◆ Stored items from a collection:
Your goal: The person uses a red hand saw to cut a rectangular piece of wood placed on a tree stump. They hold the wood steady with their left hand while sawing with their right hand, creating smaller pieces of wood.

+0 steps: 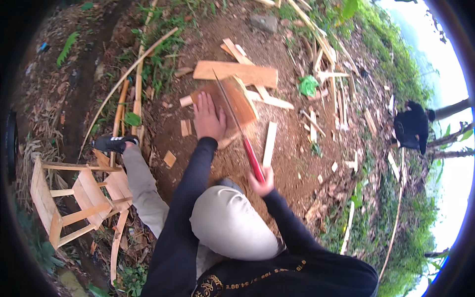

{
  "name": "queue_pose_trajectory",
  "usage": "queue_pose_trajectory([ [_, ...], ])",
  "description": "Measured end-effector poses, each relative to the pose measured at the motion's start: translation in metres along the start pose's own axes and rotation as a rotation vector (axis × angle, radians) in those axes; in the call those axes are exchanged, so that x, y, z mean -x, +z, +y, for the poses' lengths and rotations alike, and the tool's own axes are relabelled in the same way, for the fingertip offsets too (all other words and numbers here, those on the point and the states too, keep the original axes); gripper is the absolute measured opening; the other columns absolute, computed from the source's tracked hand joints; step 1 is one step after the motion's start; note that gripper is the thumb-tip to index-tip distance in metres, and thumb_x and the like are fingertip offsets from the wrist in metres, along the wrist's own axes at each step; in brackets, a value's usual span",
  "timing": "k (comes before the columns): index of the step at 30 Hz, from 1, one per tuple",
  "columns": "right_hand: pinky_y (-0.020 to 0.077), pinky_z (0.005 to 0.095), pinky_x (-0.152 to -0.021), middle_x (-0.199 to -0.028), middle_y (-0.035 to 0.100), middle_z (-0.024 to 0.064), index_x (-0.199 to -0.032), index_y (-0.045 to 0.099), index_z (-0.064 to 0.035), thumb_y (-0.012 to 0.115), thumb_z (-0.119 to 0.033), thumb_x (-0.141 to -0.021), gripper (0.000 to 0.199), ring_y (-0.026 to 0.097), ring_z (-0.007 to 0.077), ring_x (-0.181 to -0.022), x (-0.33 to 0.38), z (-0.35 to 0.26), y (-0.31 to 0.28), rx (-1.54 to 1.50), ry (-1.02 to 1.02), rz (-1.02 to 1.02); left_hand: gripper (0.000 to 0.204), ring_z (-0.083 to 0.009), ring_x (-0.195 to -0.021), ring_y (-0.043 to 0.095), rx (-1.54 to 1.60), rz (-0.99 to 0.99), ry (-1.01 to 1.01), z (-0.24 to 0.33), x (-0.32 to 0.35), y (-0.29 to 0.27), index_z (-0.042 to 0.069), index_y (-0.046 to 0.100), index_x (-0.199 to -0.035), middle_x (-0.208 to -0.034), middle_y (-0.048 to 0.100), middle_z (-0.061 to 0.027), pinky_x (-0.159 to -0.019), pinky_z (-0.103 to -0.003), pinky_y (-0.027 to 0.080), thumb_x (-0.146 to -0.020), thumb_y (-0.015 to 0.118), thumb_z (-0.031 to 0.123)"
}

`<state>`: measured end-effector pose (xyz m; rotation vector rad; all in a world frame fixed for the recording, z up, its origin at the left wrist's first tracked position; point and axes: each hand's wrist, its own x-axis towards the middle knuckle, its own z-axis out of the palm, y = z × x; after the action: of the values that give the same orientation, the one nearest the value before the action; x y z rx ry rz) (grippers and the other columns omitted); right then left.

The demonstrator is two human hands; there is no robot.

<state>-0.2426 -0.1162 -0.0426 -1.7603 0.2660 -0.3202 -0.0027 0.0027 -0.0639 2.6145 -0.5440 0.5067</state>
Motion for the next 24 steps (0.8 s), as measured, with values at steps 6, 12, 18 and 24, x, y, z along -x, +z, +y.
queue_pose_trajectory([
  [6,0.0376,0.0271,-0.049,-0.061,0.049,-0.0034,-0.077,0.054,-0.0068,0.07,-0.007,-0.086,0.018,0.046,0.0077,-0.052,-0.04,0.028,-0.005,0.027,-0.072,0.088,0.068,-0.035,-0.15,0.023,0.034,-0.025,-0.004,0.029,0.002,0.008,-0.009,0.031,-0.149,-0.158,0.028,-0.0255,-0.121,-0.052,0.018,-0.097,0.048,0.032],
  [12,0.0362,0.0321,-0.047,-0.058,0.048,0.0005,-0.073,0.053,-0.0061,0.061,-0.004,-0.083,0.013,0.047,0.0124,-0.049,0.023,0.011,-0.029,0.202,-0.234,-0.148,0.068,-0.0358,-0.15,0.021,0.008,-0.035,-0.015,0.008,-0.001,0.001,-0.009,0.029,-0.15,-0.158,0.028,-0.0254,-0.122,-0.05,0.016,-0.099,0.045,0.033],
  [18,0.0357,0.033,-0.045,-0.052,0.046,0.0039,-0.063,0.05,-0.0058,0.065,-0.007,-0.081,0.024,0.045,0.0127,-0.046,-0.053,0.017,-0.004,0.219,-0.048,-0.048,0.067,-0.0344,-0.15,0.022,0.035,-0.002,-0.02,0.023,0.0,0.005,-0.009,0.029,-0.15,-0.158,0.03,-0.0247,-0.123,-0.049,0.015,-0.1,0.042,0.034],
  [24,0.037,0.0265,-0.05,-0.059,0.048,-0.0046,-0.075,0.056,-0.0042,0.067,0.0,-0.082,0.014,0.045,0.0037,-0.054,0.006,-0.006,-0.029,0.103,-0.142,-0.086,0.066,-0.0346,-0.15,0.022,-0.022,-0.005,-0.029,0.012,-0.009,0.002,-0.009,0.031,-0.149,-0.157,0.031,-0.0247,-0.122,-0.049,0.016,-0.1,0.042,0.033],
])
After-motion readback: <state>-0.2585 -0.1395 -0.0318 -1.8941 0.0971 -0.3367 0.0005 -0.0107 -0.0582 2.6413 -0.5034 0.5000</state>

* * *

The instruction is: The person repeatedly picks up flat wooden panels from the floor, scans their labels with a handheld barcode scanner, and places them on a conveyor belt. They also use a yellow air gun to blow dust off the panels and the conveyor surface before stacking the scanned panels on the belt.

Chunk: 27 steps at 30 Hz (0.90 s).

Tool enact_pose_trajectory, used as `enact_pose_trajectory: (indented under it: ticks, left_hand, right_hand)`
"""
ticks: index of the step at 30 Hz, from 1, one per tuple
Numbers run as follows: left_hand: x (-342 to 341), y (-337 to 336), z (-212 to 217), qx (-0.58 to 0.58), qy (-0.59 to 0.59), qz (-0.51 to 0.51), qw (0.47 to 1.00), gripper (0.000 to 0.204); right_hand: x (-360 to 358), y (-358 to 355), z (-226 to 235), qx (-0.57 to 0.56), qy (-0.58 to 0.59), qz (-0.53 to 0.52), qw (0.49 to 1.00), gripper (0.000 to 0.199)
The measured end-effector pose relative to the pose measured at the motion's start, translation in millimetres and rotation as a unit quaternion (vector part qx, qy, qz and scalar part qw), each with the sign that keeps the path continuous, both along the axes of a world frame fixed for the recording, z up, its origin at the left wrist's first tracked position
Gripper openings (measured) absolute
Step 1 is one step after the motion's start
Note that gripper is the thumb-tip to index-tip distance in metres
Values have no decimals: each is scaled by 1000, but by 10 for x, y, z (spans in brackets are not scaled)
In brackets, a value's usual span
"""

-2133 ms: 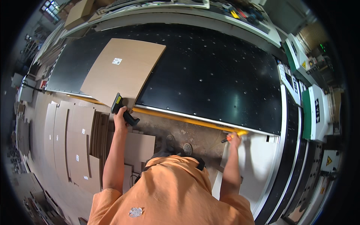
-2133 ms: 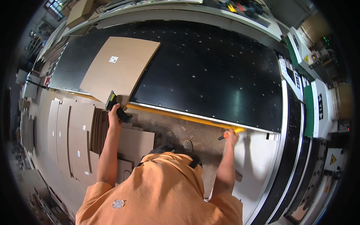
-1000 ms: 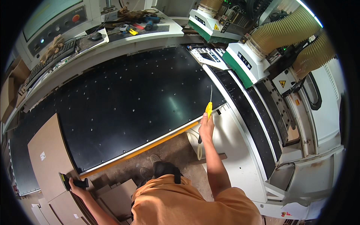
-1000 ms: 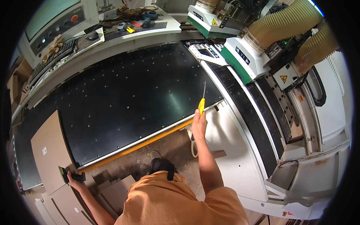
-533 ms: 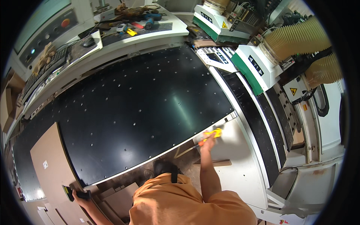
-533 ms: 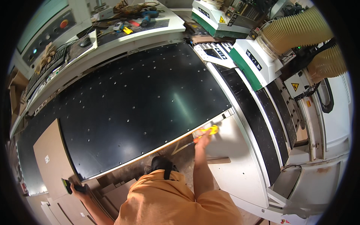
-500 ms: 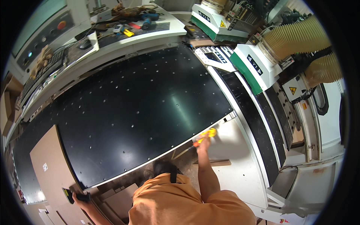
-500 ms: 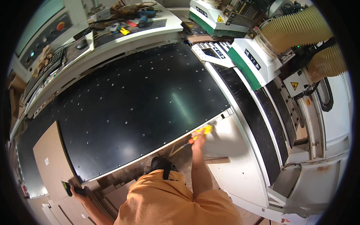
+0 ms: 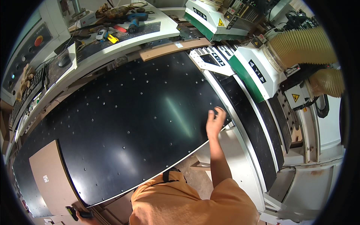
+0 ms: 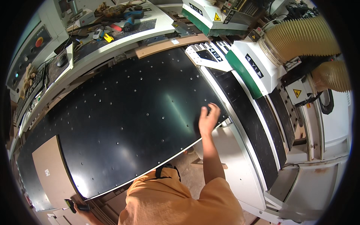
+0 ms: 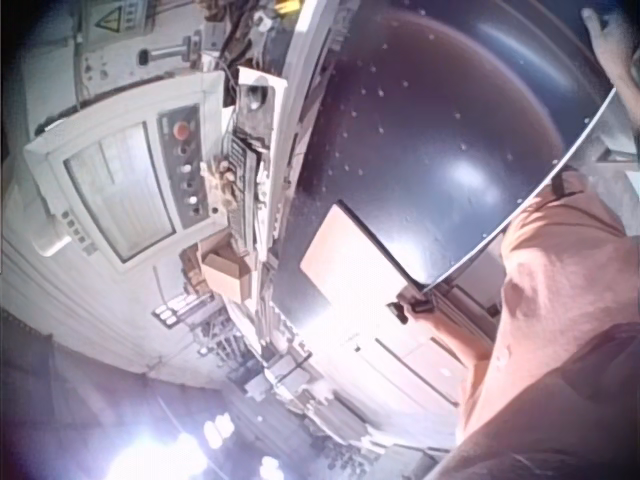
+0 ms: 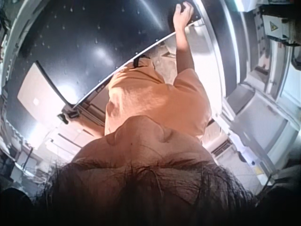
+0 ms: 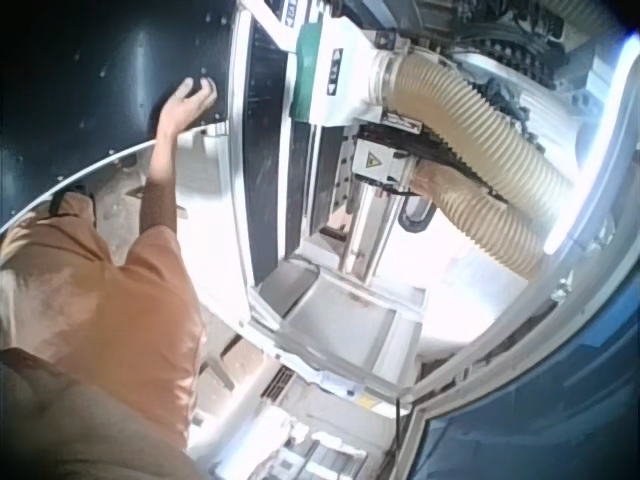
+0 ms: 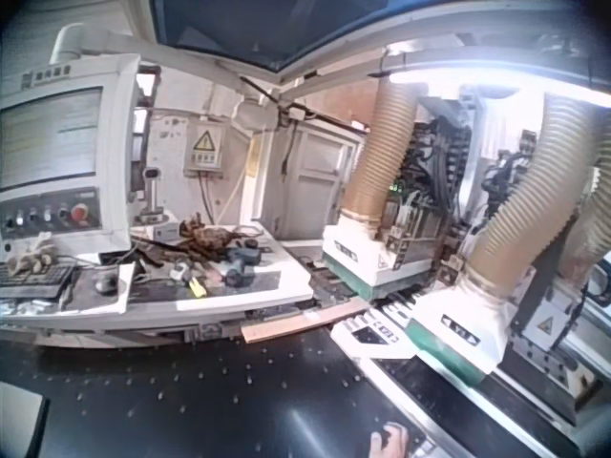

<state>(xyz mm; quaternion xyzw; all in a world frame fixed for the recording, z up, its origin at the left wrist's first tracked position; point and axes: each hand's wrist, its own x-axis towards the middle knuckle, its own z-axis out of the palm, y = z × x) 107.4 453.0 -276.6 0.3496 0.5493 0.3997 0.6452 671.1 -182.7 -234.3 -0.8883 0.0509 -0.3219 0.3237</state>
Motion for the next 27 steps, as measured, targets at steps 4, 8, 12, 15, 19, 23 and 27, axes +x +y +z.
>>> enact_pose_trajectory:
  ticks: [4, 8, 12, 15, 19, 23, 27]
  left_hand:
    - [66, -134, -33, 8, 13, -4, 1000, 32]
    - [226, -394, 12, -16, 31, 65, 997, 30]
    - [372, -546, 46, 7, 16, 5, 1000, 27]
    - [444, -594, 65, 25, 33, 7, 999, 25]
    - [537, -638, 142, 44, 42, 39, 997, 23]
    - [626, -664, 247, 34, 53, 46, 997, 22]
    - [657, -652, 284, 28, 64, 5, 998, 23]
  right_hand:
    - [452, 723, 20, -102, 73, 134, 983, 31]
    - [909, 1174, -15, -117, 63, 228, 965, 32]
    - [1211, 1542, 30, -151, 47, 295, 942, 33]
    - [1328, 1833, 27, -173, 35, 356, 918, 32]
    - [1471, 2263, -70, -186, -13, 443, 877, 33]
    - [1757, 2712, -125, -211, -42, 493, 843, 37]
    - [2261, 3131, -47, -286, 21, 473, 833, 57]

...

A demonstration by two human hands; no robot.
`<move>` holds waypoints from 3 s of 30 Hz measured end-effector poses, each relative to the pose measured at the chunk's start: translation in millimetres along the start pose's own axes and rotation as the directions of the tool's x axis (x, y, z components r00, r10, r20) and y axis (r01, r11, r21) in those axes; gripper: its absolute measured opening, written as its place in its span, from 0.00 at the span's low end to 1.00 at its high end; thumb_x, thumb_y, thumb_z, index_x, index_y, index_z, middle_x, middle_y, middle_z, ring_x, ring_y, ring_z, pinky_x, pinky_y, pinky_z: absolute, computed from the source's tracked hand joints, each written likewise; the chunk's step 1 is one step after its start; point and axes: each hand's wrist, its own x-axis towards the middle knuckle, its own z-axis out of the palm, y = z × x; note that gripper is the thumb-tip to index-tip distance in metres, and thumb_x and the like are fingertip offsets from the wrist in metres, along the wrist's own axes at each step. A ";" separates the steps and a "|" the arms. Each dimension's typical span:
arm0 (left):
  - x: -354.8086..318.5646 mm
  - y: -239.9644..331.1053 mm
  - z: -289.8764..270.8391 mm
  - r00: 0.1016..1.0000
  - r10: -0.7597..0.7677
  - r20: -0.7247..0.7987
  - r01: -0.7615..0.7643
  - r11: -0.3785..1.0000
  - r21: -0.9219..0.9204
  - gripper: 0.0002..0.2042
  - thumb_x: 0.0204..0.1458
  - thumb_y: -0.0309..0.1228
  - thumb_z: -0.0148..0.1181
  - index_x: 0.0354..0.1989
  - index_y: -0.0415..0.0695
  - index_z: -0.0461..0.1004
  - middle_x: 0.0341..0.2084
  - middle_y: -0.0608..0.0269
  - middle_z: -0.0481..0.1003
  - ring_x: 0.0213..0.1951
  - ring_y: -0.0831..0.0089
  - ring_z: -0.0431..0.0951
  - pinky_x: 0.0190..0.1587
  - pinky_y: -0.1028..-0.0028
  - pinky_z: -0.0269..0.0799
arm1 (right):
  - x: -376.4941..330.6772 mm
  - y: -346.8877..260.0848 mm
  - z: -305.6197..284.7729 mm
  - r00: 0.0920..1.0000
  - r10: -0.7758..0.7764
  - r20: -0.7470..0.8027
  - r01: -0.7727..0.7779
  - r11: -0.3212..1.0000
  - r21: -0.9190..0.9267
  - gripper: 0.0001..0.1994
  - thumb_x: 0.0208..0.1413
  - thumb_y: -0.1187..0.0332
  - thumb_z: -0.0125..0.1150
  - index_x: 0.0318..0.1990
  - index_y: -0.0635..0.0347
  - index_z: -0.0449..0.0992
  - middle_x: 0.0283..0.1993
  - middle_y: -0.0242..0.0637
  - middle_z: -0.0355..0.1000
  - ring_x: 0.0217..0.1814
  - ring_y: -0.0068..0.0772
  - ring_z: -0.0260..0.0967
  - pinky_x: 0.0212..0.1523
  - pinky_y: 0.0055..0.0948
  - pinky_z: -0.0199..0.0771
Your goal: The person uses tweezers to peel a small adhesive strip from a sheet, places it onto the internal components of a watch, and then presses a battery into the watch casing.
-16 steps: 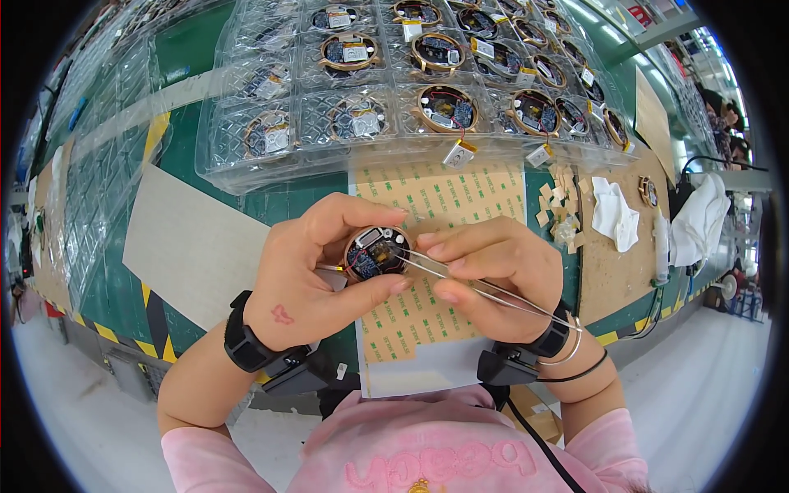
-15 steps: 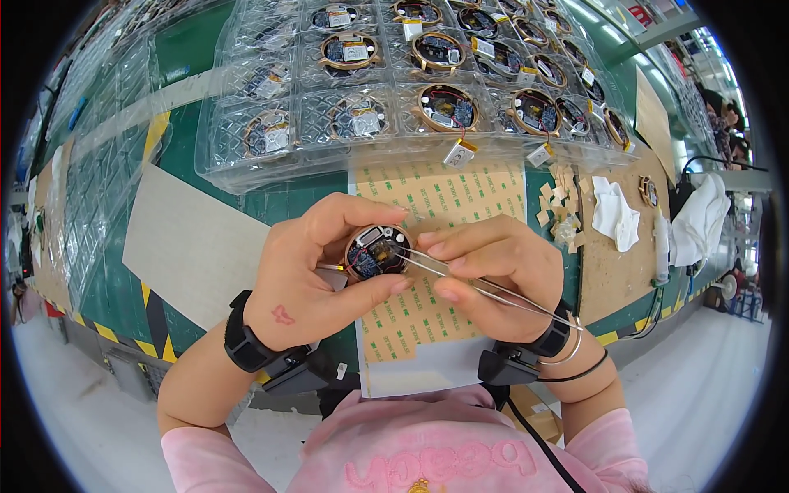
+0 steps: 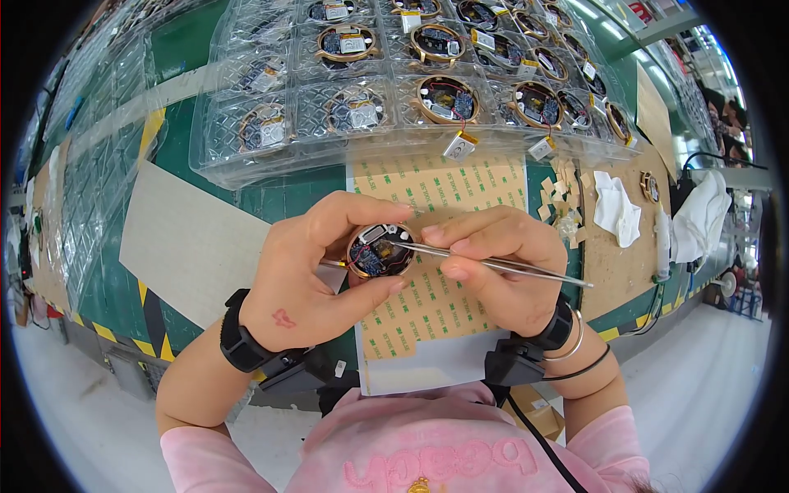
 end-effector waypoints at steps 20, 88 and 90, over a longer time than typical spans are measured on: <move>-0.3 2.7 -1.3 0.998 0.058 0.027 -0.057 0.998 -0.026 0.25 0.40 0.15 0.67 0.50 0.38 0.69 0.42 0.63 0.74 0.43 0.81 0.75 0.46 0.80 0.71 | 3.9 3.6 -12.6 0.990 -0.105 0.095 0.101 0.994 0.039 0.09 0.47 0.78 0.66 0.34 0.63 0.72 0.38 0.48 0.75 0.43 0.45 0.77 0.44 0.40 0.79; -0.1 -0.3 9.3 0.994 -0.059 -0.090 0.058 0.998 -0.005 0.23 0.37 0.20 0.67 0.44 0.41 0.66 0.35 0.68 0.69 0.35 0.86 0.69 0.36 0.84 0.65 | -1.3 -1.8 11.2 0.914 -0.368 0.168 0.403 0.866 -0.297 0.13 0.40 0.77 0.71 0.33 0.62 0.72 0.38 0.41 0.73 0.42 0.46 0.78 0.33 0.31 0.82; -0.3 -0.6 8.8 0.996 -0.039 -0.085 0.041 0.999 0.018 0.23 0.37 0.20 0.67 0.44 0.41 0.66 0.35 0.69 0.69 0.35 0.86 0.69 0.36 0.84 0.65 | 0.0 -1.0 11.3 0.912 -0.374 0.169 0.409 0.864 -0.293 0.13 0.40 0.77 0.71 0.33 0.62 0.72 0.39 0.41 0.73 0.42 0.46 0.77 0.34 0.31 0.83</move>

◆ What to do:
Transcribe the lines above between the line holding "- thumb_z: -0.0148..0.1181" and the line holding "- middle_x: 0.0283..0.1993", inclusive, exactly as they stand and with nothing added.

◆ Solution to this problem:
  - thumb_z: -0.0148..0.1181
  - index_x: 0.0354..0.1989
  - index_y: -0.0415..0.0695
  - index_z: -0.0461..0.1004
  - middle_x: 0.0341..0.2084
  - middle_y: -0.0608..0.0269
  - middle_z: -0.0481..0.1003
  - ring_x: 0.0213..0.1951
  - ring_y: -0.0831..0.0089
  - ring_z: -0.0431..0.0951
  - pinky_x: 0.0190..0.1587
  - pinky_y: -0.1028..-0.0028
  - pinky_z: -0.0269..0.0799
arm1 (right):
  - x: -376.4941..330.6772 mm
  - y: -346.8877..260.0848 mm
  - z: -305.6197..284.7729 mm
  - r00: 0.0920..1.0000
  - r10: -0.7758..0.7764
  - r20: -0.7470..0.8027
  - r01: -0.7727..0.7779
  - r11: -0.3212..1.0000
  - r21: -0.9190..0.9267
  - gripper: 0.0001..0.1994
  - thumb_x: 0.0208..0.1413
  - thumb_y: -0.1187..0.0332
  - thumb_z: -0.0125..0.1150
  - index_x: 0.0318..0.1990
  - index_y: -0.0635..0.0347
  - index_z: -0.0449..0.0992
  - middle_x: 0.0283..0.1993

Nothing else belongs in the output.